● Aim of the task: Produce a copy of every line in the records that holds the string "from".

========================

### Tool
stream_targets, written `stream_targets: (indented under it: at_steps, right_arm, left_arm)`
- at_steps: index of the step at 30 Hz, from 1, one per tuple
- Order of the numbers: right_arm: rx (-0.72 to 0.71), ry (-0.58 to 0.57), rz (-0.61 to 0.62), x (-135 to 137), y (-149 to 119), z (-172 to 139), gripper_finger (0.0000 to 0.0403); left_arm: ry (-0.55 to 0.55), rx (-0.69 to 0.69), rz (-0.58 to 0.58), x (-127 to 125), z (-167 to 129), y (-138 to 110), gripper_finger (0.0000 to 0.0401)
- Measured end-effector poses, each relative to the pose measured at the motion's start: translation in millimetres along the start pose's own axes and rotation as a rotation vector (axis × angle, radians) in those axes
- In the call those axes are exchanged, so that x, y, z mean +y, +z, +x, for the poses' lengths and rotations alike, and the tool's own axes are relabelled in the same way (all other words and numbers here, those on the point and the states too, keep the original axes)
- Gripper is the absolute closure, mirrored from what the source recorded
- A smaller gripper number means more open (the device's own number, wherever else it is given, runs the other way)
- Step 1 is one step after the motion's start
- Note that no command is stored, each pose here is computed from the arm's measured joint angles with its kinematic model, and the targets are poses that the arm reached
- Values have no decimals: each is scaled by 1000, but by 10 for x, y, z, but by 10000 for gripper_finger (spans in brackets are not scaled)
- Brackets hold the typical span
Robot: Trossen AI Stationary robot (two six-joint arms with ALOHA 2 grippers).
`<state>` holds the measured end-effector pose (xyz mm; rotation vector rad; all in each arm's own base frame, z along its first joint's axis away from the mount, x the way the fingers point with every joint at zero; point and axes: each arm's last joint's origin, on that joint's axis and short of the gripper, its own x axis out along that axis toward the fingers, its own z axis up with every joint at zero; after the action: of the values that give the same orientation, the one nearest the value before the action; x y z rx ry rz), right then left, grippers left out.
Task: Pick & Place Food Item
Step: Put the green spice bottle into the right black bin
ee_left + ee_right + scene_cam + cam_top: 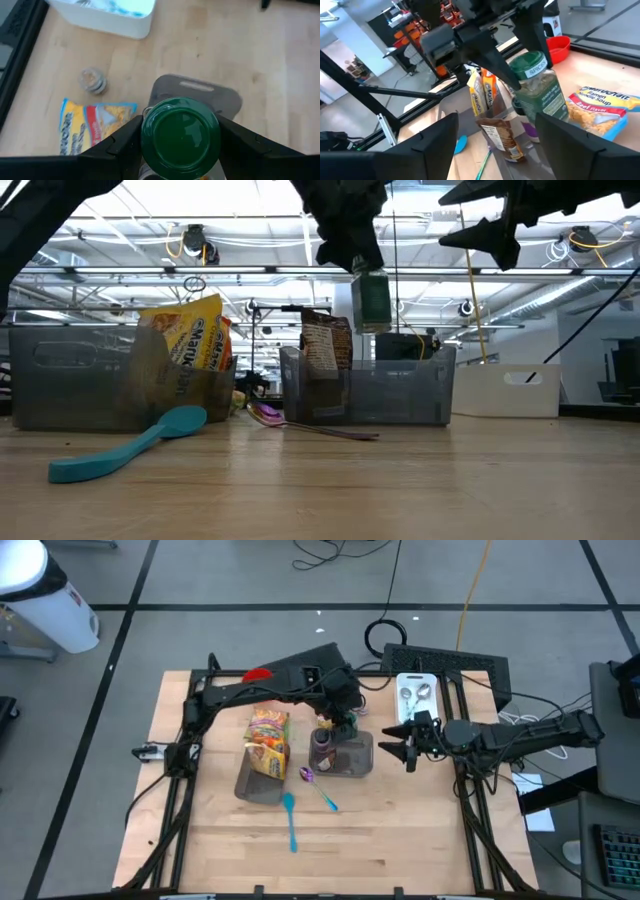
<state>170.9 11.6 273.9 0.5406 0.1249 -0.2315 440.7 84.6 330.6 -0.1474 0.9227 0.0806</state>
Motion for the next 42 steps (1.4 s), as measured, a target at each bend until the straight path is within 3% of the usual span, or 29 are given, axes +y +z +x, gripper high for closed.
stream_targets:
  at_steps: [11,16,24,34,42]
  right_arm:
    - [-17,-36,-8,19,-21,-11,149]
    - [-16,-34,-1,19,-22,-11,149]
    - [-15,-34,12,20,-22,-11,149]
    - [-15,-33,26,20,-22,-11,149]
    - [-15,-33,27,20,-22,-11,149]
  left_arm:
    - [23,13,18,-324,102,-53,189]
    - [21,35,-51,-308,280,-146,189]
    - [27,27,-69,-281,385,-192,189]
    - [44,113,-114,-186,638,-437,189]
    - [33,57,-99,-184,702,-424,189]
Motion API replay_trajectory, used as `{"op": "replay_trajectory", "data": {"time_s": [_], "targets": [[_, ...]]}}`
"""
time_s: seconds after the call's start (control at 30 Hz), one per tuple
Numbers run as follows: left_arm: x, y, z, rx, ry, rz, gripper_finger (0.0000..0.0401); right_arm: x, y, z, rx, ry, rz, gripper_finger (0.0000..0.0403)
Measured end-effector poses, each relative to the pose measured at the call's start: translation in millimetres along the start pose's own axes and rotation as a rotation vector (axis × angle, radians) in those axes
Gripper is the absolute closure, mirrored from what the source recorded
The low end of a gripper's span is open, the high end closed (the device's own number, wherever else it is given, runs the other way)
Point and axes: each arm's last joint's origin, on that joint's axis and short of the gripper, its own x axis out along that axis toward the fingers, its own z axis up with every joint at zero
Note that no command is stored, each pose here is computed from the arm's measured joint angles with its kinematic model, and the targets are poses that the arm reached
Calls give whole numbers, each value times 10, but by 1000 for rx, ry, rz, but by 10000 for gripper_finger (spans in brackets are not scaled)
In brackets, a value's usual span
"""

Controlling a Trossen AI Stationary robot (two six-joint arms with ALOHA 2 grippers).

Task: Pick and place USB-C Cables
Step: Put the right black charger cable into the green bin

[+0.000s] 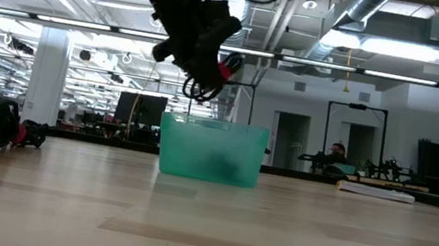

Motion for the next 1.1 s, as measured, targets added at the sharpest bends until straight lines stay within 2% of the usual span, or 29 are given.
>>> {"op": "replay_trajectory", "data": {"time_s": [0.07,0.2,0.4,0.53,0.83,1.1], "targets": [[-3,10,-22,-81,8,31,351,0,0,0,0,0,0,276],[-36,-45,-54,-133,9,27,351,0,0,0,0,0,0,276],[-82,-108,-77,-122,-34,71,351,0,0,0,0,0,0,276],[-81,-107,-75,-162,-35,69,351,0,0,0,0,0,0,276],[-194,-309,-184,-218,-30,13,351,0,1,0,0,0,0,276],[159,-579,-459,-250,-2,10,351,4,1,-4,3,0,1,276]]}}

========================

● Answer below:
- at_steps: index of the step at 30 Hz, from 1, one per tuple
- Gripper is the absolute closure, mirrored from what the source recorded
- Note that no command is stored, each pose here is computed from the arm's measured joint angles with its kinematic model, and the targets are poses that the arm reached
`<state>` holds the measured end-effector pose (xyz mm; rotation vector rad; all in each arm's own base frame, z along its first joint's axis away from the mount, x the way the fingers point with every joint at zero; point and axes: each arm's last joint's origin, on that joint's axis and short of the gripper, its own x axis out along that axis toward the fingers, its own z axis up with every joint at zero; after the action: of the values that give the same orientation, the one nearest the value before the action; x y z rx ry rz), right then left, grippers left out.
Gripper is the absolute closure, mirrored from what the source recorded
Note that no command is stored, each pose here is computed from the arm's measured joint angles with its kinematic model, and the targets are poses that the arm reached

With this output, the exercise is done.